Bates and Moffat's work, entitled OKTA, is being commissioned for June Callwood Park as part of a City of Toronto effort to commemorate a profound and pivotal figure in our city's recent history. To develop their concept the artists started with a quote from a June Callwood interview with CBC in 2004.

"I wanted something to get up above it all, and I did it more literally than most people - I took up gliding. Flying is like entering another dimension where your body becomes flexible and gravity lets go. I once flew through a cloud - I thought it would be warm and fluffy, but it was ice cold. In the sky there are always discoveries," said Callwood.

Taking June Callwood's observations about flying and clouds as its starting point, OKTA will become an installation where multiple points of sound are distributed across the artwork site. As clouds pass over the park, sonic moments merge into clouds of sound - shifting, changing, and ephemeral. A sensor aimed at the sky reads current cloud cover, which determines the sounds that are released across the installation.
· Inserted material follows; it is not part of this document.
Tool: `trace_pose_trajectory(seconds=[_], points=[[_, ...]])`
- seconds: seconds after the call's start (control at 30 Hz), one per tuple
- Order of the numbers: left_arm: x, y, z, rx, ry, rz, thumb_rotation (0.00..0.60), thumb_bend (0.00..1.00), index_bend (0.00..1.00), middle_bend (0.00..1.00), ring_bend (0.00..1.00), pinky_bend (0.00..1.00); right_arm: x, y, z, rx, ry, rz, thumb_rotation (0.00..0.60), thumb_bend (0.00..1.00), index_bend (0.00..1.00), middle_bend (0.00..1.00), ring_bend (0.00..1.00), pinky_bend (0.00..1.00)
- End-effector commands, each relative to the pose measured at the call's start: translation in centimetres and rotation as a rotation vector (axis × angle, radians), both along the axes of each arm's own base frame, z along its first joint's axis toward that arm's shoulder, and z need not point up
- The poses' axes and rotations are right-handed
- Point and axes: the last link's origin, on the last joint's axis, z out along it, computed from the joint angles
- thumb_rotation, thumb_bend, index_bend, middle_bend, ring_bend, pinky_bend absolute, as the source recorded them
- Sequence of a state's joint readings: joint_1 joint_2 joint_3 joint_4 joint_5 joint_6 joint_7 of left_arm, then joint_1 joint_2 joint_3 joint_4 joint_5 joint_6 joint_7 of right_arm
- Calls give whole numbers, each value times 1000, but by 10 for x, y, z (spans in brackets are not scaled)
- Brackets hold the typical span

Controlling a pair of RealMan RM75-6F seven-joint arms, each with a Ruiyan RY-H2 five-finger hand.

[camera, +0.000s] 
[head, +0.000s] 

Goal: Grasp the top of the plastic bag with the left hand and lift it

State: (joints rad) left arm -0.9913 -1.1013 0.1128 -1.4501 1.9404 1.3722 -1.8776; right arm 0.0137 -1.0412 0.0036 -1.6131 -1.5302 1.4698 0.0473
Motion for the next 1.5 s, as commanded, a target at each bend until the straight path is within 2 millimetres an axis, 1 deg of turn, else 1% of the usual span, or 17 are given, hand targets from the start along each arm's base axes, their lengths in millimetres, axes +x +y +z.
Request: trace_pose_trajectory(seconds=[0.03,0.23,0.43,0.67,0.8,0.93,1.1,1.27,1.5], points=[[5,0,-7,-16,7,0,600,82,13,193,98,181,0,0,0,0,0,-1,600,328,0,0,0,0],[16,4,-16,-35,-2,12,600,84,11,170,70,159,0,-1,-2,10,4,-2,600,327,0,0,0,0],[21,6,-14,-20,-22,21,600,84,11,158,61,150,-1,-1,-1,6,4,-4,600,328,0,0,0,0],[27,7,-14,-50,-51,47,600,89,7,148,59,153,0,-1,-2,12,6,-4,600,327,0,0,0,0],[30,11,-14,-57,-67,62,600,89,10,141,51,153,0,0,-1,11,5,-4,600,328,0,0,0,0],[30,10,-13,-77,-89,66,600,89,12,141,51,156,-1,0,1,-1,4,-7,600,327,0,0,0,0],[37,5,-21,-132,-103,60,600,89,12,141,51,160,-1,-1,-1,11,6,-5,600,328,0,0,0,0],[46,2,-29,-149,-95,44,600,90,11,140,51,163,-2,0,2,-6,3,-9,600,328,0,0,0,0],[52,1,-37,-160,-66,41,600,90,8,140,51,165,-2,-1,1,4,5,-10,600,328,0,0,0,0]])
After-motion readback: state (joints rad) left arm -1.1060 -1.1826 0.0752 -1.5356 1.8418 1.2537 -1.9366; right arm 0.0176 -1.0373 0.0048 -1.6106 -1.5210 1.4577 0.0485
Just as a cloud appears, changes and disappears across the horizon, so too will sounds across the site.

OKTA was selected through an open competition process that began in February 2009 administered by the Toronto Cultural Services' Public Art Office. An independent panel expert in contemporary sound art, local community issues and June Callwood's life selected both the short list of artists and winning concept.

Steve Bates is a media artist, musician and audio technician whose work involves improvised and composed music, radio and installation projects. He was the founder and director, for eight years, of Winnipeg's Send + Receive: A Festival of Sound. He now lives in Montreal working as Sound Coordinator at the Hexagram Institute for Research/Creation in Media Arts and Technologies at Concordia University.

Trained as a landscape architect, Douglas Moffat's work explores the relationship between sound and the built landscape. Using field recordings, electro-acoustics, and landscape architecture, his projects design and define contemporary aural architecture. Bates and Moffat's Soundfields installation has been featured at three editions of Montreal's international Jardin de Metis festival. For more information on Moffat's past works and the Soundfields project visit

June Callwood Park will be located between Fleet Street and Fort York Boulevard in the emerging Fort York Neighbourhood. The City's Parks, Forestry and Recreation division completed a competition process for the park design, won by Toronto-based Landscape Architects gh3. The park and OKTA artwork are expected to be completed in 2011.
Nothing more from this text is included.